ABOUT THIS TASK —
Exactly retype the lines of the material from its first line to the line with "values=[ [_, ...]", including both.

DATA FOR THIS TASK —

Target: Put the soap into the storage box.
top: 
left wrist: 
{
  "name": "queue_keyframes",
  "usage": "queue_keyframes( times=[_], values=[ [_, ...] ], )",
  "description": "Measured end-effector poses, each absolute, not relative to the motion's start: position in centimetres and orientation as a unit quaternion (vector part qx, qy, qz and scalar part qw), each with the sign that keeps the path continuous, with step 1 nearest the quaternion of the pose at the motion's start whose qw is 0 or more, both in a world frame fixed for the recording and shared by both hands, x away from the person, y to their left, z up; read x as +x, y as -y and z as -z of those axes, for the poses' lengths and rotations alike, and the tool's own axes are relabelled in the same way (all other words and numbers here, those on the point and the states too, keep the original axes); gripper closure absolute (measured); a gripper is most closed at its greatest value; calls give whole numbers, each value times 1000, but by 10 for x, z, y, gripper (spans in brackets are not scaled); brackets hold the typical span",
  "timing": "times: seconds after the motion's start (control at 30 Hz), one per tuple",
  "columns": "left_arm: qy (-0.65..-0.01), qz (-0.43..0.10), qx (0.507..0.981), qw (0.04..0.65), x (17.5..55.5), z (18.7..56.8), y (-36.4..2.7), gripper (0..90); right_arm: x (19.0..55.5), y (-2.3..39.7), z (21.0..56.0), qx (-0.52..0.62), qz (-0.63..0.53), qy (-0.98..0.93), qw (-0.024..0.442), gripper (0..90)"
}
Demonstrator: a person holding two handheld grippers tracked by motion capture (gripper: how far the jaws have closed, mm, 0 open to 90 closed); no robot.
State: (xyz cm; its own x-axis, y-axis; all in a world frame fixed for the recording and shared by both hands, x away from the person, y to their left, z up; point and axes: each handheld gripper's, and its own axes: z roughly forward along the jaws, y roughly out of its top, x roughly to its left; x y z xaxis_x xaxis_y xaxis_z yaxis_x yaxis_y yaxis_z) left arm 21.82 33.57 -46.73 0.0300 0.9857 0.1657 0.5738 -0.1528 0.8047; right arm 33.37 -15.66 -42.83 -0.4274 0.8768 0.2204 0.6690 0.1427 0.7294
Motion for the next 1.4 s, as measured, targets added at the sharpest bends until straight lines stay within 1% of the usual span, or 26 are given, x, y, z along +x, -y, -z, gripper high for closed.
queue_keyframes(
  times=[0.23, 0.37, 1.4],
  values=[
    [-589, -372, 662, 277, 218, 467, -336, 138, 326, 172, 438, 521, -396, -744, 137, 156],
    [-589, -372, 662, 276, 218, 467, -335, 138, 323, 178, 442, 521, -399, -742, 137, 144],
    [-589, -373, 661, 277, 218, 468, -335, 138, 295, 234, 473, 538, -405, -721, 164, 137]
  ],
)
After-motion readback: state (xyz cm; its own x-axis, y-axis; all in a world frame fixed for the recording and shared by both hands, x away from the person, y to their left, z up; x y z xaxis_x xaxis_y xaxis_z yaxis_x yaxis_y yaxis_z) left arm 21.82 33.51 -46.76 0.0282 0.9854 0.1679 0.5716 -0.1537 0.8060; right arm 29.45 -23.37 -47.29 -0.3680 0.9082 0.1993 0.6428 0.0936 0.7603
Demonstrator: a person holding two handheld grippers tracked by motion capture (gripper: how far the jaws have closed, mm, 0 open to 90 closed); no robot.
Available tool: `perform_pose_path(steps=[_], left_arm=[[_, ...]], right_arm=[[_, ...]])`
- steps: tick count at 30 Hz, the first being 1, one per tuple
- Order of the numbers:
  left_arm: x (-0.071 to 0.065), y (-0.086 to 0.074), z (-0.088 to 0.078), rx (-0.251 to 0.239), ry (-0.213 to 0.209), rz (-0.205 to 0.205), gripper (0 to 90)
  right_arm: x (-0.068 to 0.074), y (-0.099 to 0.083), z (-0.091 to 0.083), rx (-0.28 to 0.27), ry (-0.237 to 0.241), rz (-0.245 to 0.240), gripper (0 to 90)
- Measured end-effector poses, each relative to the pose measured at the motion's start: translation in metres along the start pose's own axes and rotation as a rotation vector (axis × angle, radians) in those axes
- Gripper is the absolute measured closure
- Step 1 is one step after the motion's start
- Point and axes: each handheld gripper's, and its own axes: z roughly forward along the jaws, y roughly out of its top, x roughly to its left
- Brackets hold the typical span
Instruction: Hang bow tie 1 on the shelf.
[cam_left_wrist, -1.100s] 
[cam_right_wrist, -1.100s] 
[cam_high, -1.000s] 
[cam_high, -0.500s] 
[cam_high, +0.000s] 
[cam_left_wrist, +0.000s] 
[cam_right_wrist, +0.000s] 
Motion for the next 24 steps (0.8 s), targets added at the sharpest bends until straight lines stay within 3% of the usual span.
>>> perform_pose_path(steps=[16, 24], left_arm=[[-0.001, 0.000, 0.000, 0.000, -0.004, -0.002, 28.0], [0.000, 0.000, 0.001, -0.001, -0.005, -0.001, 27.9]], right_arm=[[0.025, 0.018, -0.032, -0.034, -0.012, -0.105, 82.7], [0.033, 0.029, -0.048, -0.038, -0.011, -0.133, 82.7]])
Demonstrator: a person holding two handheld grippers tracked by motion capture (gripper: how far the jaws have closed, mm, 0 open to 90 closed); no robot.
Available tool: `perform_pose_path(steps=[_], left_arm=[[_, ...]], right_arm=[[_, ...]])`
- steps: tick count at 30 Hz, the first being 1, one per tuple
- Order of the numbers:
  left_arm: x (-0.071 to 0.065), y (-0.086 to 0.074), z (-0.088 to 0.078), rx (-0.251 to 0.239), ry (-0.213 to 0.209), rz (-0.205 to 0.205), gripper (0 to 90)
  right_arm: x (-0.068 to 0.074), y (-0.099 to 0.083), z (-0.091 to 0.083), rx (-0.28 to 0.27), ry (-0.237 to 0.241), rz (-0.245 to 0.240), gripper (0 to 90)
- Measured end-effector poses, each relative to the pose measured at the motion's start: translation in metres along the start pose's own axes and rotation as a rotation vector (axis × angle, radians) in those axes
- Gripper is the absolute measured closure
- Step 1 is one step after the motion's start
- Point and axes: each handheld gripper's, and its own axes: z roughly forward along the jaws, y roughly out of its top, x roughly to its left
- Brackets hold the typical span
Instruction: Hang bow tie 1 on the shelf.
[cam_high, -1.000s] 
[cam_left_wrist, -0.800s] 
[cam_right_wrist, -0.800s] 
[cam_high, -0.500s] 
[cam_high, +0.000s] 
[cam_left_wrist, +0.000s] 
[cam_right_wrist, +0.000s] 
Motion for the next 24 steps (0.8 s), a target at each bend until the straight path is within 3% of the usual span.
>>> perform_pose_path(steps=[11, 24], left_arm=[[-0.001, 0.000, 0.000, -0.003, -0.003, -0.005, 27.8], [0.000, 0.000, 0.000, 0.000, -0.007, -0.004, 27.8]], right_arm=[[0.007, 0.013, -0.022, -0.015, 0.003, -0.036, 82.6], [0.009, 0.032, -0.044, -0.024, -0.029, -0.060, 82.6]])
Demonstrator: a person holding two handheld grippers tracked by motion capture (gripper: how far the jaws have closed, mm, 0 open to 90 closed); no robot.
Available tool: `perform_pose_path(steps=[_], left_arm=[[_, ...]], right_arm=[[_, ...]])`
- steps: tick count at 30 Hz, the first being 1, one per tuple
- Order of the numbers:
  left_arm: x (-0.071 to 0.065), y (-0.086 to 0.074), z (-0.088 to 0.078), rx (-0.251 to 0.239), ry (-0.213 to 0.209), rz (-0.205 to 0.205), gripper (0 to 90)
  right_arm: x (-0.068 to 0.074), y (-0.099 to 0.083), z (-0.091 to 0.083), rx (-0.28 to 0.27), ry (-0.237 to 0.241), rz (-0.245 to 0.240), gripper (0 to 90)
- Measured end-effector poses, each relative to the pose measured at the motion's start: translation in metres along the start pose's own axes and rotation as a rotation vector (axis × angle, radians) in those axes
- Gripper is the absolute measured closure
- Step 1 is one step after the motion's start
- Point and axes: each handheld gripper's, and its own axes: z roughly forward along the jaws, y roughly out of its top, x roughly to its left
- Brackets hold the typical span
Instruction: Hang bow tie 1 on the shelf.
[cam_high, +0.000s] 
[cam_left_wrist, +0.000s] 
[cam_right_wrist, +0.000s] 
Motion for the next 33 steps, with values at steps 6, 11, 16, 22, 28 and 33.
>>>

WRITTEN REPLY —
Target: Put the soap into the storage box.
top: 
left wrist: 
{
  "name": "queue_keyframes",
  "usage": "queue_keyframes( times=[_], values=[ [_, ...] ], )",

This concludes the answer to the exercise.